Unas encuestas realizadas recientemente por Gallup entre residentes de 131 países de todas las regiones sugieren que existe la idea general de que la libertad de los medios de comunicación está en declive en muchos países. Sin embargo, al mismo tiempo la libertad de los medios de comunicación sigue estando reconocida y valorada por personas de todo el mundo. Otro avance positivo es que el derecho al acceso a la información cobró reconocimiento con la inclusión de la meta 16.10, que apunta a “garantizar el acceso público a la información y proteger las libertades fundamentales, de conformidad con la legislación nacional y los acuerdos internacionales”, en los Objetivos de Desarrollo Sostenible. En la reunión de la Conferencia General de la UNESCO de 2015 se proclamó el 28 de septiembre Día Internacional del Acceso Universal a la Información (documento 38 C/70).
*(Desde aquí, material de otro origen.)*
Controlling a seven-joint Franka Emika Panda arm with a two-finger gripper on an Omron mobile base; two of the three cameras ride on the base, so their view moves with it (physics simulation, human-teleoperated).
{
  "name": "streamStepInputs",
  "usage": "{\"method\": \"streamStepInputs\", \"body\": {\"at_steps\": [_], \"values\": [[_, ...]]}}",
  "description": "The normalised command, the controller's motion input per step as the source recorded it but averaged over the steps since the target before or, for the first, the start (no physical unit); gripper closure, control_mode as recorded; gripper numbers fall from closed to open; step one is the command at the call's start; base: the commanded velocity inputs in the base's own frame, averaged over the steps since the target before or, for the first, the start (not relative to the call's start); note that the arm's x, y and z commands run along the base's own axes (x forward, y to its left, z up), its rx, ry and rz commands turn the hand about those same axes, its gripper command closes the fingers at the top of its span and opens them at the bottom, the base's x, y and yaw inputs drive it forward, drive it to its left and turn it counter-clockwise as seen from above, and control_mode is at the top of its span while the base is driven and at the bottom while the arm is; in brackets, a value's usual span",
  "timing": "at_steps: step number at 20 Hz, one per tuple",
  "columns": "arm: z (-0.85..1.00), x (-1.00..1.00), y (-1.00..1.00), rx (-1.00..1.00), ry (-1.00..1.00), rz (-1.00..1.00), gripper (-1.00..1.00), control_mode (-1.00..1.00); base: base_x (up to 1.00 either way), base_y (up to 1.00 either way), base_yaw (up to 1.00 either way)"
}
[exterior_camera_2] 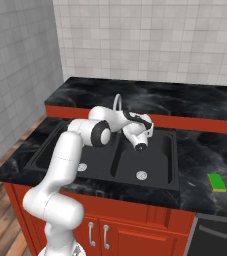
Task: Soak the sponge with water for a few seconds and then drop it inside the sink.
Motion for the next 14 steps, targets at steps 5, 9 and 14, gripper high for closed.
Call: {"method": "streamStepInputs", "body": {"at_steps": [5, 9, 14], "values": [[-0.13, 0.0, -0.51, 0.03, 0.0, 0.0, -1.0, -1.0, 0.0, 0.0, 0.0], [-0.11, 0.0, -0.55, 0.03, 0.0, 0.0, -1.0, -1.0, 0.0, 0.0, 0.0], [-0.13, 0.0, -0.63, 0.06, 0.0, 0.0, -1.0, -1.0, 0.0, 0.0, 0.0]]}}
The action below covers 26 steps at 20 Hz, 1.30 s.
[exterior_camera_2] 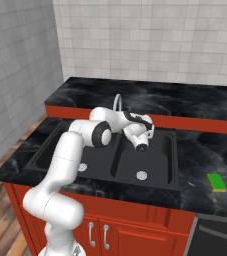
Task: Soak the sponge with water for a few seconds and then drop it inside the sink.
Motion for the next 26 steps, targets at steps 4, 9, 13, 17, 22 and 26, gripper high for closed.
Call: {"method": "streamStepInputs", "body": {"at_steps": [4, 9, 13, 17, 22, 26], "values": [[-0.13, 0.0, -0.61, 0.05, 0.0, 0.0, -1.0, -1.0, 0.0, 0.0, 0.0], [-0.15, 0.0, -0.67, 0.06, 0.0, -0.01, -1.0, -1.0, 0.0, 0.0, 0.0], [-0.17, 0.0, -0.66, 0.06, 0.01, -0.01, -1.0, -1.0, 0.0, 0.0, 0.0], [-0.19, 0.0, -0.65, 0.06, 0.03, -0.02, -1.0, -1.0, 0.0, 0.0, 0.0], [-0.25, 0.0, -0.68, 0.08, 0.07, -0.03, -1.0, -1.0, 0.0, 0.0, 0.0], [-0.28, 0.0, -0.69, 0.09, 0.1, -0.03, -1.0, -1.0, 0.0, 0.0, 0.0]]}}
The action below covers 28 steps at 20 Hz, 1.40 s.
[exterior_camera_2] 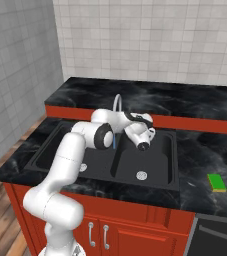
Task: Soak the sponge with water for a few seconds and then drop it inside the sink.
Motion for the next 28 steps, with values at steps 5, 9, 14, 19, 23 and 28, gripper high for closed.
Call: {"method": "streamStepInputs", "body": {"at_steps": [5, 9, 14, 19, 23, 28], "values": [[-0.25, 0.0, -0.66, 0.1, 0.09, -0.03, -1.0, -1.0, 0.0, 0.0, 0.0], [-0.08, 0.0, -0.64, 0.11, 0.03, -0.03, -1.0, -1.0, 0.0, 0.0, 0.0], [0.0, 0.0, -0.59, 0.13, 0.0, -0.03, -1.0, -1.0, 0.0, 0.0, 0.0], [0.0, 0.0, -0.61, 0.19, 0.0, -0.05, -1.0, -1.0, 0.0, 0.0, 0.0], [0.06, 0.02, -0.56, 0.16, 0.0, -0.05, -1.0, -1.0, 0.0, 0.0, 0.0], [0.07, 0.04, -0.54, 0.16, 0.0, -0.05, -1.0, -1.0, 0.0, 0.0, 0.0]]}}
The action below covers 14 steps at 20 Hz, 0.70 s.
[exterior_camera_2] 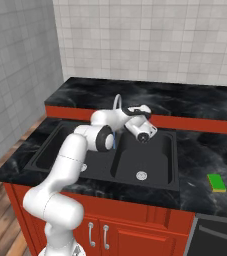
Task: Soak the sponge with water for a few seconds and then drop it inside the sink.
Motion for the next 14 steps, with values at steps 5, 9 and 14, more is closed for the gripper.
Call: {"method": "streamStepInputs", "body": {"at_steps": [5, 9, 14], "values": [[0.23, 0.0, -0.48, 0.14, 0.0, -0.03, -1.0, -1.0, 0.0, 0.0, 0.0], [0.41, 0.0, -0.42, 0.1, 0.01, -0.04, -1.0, -1.0, 0.0, 0.0, 0.0], [0.5, 0.0, -0.38, 0.07, 0.01, -0.04, -1.0, -1.0, 0.0, 0.0, 0.0]]}}
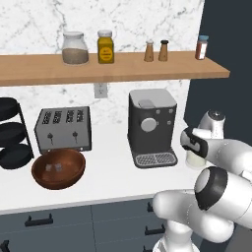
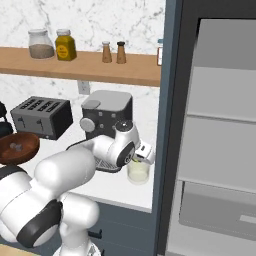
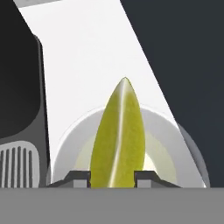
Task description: Grab a lemon wedge from the fridge and one ice cube from the ice bowl, and put them in the glass of lemonade.
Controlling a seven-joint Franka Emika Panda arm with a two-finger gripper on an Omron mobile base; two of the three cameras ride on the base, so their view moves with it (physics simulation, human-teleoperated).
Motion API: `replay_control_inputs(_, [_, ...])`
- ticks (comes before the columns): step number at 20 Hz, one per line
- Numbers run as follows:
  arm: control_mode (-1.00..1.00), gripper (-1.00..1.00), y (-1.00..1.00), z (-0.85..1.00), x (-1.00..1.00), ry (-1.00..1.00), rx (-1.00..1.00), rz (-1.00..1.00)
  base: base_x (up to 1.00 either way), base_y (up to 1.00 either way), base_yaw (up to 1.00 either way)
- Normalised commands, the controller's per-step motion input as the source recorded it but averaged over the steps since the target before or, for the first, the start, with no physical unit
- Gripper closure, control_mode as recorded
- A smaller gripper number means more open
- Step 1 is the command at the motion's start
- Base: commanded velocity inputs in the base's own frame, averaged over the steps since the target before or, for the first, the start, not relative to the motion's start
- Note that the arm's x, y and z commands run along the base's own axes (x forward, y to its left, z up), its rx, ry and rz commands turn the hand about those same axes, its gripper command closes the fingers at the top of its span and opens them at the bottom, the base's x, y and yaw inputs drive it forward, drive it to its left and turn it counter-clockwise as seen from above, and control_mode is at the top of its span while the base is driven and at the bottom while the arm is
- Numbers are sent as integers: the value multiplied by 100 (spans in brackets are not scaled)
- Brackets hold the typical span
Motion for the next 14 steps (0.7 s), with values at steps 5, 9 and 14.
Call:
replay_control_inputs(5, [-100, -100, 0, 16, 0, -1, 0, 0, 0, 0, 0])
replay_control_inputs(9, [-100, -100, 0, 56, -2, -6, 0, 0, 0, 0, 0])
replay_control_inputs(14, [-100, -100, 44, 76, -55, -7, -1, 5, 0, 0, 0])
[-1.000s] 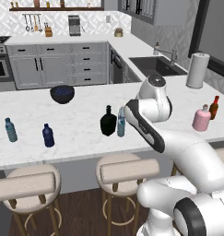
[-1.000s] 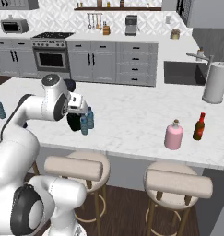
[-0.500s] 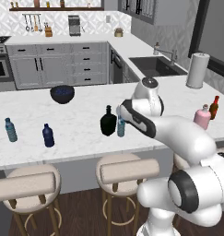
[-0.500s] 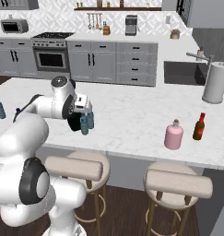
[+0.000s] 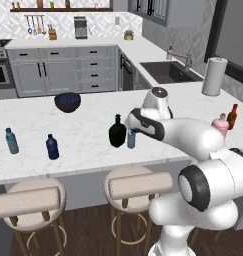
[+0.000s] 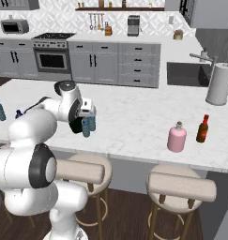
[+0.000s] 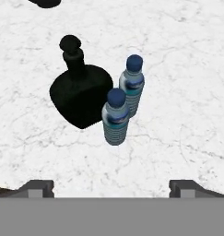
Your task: Move the plastic bottles in the middle to the plastics group, and the glass bottles in the middle to the glass group.
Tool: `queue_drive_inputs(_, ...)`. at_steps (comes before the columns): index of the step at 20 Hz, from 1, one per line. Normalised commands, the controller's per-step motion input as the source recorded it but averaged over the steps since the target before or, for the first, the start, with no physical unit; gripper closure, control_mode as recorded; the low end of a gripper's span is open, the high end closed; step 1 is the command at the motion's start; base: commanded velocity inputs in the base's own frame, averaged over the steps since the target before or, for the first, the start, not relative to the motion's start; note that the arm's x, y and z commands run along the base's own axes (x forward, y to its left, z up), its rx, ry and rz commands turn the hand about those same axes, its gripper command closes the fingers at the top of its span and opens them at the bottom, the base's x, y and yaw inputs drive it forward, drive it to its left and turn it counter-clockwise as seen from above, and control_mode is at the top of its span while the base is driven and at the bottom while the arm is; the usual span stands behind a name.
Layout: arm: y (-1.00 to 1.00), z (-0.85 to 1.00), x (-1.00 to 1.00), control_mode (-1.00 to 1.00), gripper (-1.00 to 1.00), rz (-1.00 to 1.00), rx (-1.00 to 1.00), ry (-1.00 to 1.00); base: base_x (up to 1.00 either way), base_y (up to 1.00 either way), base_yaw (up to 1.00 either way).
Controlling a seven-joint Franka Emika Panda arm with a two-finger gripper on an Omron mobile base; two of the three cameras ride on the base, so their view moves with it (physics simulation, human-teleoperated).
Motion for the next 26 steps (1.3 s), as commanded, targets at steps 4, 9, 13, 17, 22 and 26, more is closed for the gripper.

El número de Estados Miembros que cuentan con legislación en materia de libertad de información ha aumentado hasta 112, y ha habido un incremento particularmente alto en las regiones de África y Asia y el Pacífico. Al mismo tiempo, queda mucho por hacer a nivel mundial para mejorar la concienciación acerca de dichas legislaciones y de su aplicación. También se ha reconocido que la accesibilidad (que abarca la asequibilidad, la diversidad lingüística, la atención prestada a las cuestiones de género y la adquisición de competencias en medios de comunicación e información) es un elemento fundamental de la “universalidad de Internet”, un concepto de la UNESCO adoptado en 2015 que promueve un Internet basado en los derechos humanos, abierto, accesible y en el que participen múltiples partes interesadas (los principios ROAM). En 2017, la UNESCO inició una amplia consulta a fin de crear indicadores para evaluar estos principios a nivel nacional.